Design Optimization And Experiment Study On A New Type Of Liquid Pump Driven By Heat

Electricity-driven liquid pumps in heat-driven refrigeration system characterize high power consumption, while those driven by heat with valve-control method are inconvenient in use and less reliable. In this study, a review of heat-driven liquid pump and its application in refrigeration system is firstly introduced. Based on the previously proposed pump driven by high-pressure vapour, the design optimization is conducted and the sample machine is made. CFD method is utilized to analyze the flux characteristics and process segmentation of the low-pressure side. In addition, an experimental setup is built to verify the simulation result and explore the operating characteristics. Main contents and conclusions of this paper is presented as follows:1) A comparison method was proposed to analyze the performance of a pump. The results show that the delivery capability of the proposed pump stands a similar level to the traditional pump powered by Organic Rankine Cycle with low grade heat.2) As revealed in CFD results, mass flux rises approximately linearly at first in full-load condition, then decreases with increasing rotation rate in both round and sector channels. Rotation rate corresponding to the max flux is respectively 85r/min and 180r/min.
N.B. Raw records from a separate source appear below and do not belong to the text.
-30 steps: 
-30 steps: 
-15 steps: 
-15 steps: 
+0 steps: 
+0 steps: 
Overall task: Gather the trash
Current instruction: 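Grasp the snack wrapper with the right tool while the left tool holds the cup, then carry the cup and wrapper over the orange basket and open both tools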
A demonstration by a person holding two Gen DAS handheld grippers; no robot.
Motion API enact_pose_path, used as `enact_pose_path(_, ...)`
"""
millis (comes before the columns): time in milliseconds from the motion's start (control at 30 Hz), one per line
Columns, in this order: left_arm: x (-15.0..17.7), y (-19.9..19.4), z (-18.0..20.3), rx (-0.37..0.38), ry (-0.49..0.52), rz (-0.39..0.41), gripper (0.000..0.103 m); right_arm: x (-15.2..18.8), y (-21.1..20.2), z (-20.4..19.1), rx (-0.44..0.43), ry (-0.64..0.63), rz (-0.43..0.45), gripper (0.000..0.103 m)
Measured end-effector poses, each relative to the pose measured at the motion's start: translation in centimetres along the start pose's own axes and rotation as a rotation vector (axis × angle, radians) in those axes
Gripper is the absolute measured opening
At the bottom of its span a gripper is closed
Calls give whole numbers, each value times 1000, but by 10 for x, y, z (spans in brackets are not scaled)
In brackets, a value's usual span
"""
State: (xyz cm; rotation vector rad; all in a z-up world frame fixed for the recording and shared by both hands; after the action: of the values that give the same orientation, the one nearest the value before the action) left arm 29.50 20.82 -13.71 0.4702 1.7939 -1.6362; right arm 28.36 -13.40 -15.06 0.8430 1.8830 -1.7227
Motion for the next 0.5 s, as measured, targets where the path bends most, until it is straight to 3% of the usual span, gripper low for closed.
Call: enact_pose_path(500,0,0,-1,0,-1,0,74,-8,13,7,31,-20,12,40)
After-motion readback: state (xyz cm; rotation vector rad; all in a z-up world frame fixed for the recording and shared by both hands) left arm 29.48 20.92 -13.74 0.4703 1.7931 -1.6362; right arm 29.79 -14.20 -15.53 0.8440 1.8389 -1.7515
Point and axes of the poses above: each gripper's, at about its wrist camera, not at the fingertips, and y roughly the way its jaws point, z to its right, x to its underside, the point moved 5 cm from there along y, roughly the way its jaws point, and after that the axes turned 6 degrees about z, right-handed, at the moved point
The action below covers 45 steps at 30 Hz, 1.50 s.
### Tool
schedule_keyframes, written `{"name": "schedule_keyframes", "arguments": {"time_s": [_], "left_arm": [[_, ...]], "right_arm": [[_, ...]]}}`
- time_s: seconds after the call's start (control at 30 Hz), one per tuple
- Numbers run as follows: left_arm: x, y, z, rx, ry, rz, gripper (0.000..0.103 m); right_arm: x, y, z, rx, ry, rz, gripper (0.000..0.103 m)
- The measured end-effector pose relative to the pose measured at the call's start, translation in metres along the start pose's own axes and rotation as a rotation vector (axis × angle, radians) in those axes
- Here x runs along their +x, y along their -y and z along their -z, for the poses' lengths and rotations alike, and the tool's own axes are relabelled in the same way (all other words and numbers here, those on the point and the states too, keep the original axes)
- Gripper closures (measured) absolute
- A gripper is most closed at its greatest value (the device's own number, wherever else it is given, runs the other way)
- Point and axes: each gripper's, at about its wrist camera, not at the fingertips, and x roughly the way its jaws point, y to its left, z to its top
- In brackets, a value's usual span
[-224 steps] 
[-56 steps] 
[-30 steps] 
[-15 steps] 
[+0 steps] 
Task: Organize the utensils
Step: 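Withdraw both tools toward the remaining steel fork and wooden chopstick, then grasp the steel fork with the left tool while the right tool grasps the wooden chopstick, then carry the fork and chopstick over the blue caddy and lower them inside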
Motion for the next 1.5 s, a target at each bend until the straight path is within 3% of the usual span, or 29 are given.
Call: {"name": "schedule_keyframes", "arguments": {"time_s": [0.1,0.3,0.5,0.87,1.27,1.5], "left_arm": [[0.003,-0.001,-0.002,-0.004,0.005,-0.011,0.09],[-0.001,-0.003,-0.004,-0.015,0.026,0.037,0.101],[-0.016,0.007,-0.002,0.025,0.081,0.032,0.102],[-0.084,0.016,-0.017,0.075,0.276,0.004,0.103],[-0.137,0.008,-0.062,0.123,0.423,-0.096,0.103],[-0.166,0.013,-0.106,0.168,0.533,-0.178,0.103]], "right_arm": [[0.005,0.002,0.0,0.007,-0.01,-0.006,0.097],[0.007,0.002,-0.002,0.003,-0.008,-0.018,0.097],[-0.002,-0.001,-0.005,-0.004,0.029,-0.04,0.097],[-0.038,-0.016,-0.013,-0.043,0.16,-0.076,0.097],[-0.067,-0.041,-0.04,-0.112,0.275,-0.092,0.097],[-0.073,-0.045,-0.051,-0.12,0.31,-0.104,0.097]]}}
There exists a smooth section around the max flux, illustrating that there is a stable-operation region of the new pump.3) Compared to round channel, the flux scale of sector channel is wider and the pressure balance performance is better. Using PTFE, glass fiber, carbon fiber and graphite as rotor material is proved to be good in self-sealing, abrasion-resitance and low-friction-coefficent.4) It is proved by experiment that mass flux rises approximately linearly at first in full-load condition, then decreases with increasing rotation rate. Besides, the max mass flux and its corresponding rotation rate decreases with high-pressure increases.5) Input power of assistant electric motor increases approximately linearly with increasing rotation rate at the same high-pressure. The increasing rate and coefficient of delivery performance presents a possitive correlation with high-pressure. Coefficient of delivery performance reaches its optimum value at the end of full-load condition. Sector-channel rotor works more suitable in low rotation rate at higher high-pressure.